By making a reservation, that’s the best way to do it. At a lot of places – Chicama Surf Resort in Peru, Macaronis Surf Resort in Indonesia, Nemberala Beach Resort are all great examples – if you want to book a trip now, you’re getting some really great incentives for discounted travel. And you don’t even need to book a date. You can book a trip for Chicama, which I think is at about a 40 percent discount, and it’s basically just like a credit. You can use it in the future whenever you want to go.
Someone’s concern may be, ‘What happens if I book this trip, then in a year when I wanna go, they’ve gone out of business?’ Places like Chicama and Macaronis have great infrastructure…but that is a possibility that could happen. It’s just the uncertainty of what we’re going through.

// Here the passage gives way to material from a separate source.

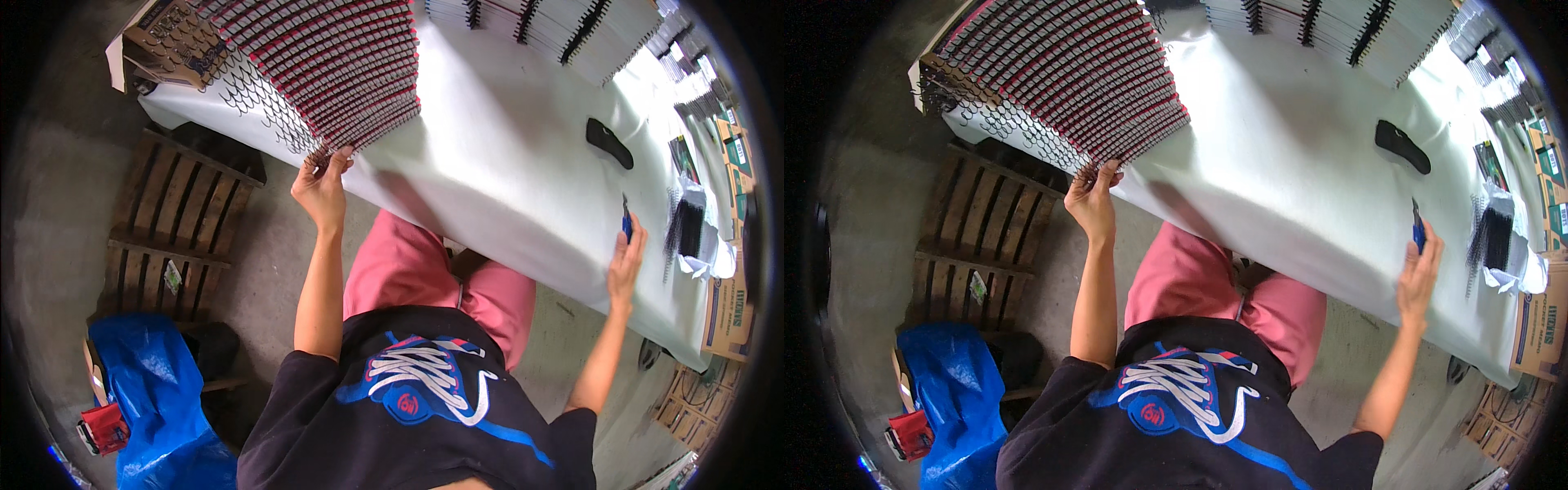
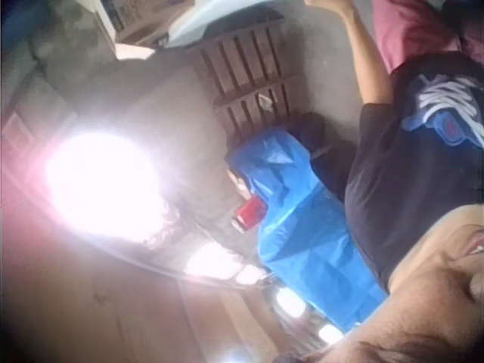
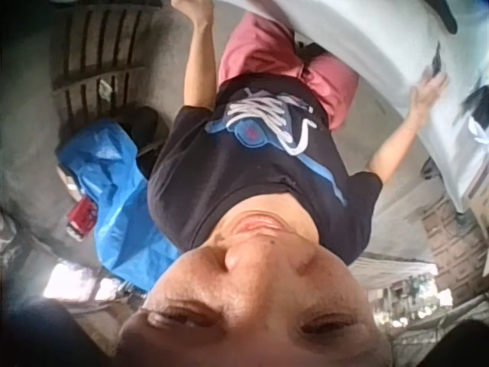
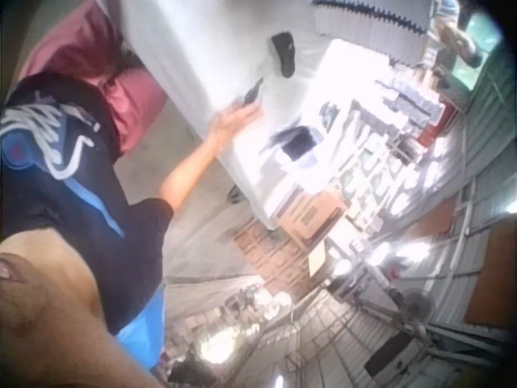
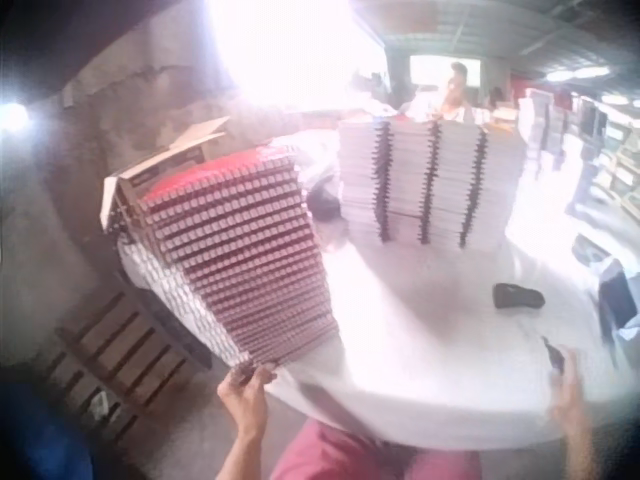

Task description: The person assembles spiral-bound notebooks by inserting metal spiral coils into pre-punched holes on the covers and pages. They use pliers to secure the ends of the coils and a small hammer-like tool to press the coils into place. Completed notebooks are stacked on the table.

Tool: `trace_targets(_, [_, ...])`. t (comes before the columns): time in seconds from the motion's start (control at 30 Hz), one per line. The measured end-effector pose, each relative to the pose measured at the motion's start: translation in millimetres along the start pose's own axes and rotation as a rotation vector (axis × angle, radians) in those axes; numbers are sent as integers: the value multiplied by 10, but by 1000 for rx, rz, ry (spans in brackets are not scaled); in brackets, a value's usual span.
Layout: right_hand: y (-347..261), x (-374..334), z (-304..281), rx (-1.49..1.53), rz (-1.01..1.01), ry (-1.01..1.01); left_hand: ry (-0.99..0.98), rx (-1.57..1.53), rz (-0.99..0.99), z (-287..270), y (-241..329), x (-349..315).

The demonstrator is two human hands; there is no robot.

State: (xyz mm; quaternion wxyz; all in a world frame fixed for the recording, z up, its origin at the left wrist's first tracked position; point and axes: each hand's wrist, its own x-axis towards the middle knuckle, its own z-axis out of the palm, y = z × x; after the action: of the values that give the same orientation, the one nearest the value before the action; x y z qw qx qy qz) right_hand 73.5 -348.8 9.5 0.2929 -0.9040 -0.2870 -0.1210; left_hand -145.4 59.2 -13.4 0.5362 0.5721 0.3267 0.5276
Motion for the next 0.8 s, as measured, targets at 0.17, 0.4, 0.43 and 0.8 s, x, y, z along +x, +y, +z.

Will there be a lingering effect on surf travel once the dust settles?
Once things are able to open up, and people are able to travel without this huge concern – which might not be until there’s a vaccine available – I do think the industry is going to bounce back really quickly. People like to travel, especially surfers. We prioritise surf travel. It’s not like someone who wants to go on vacation and see the Grand Canyon. That person doesn’t have the passion, like surfers, who prioritise that kind of spending.
As far as long-term effects, there’s going to be a lot of the local communities hurting from the loss of income. It’s hard to say how long-lasting that will be. There are operations that are going out of business. Some of these small, like surf and yoga retreats, have been forced to close shop. But for the established resorts, the ones that have a lot of investment, they will persevere.
Personally, I can’t wait to get out of town. It looks like Bali will open back up in mid-September. And Bali is such a jumping off point to a lot of other places in Indonesia. I have people looking to book for that opening date. For me, looking at the numbers right now, I don’t feel comfortable getting on a plane. That could change by September. But I’ll tell you one thing, if you can get down there, it’s going to be a really good time to be there.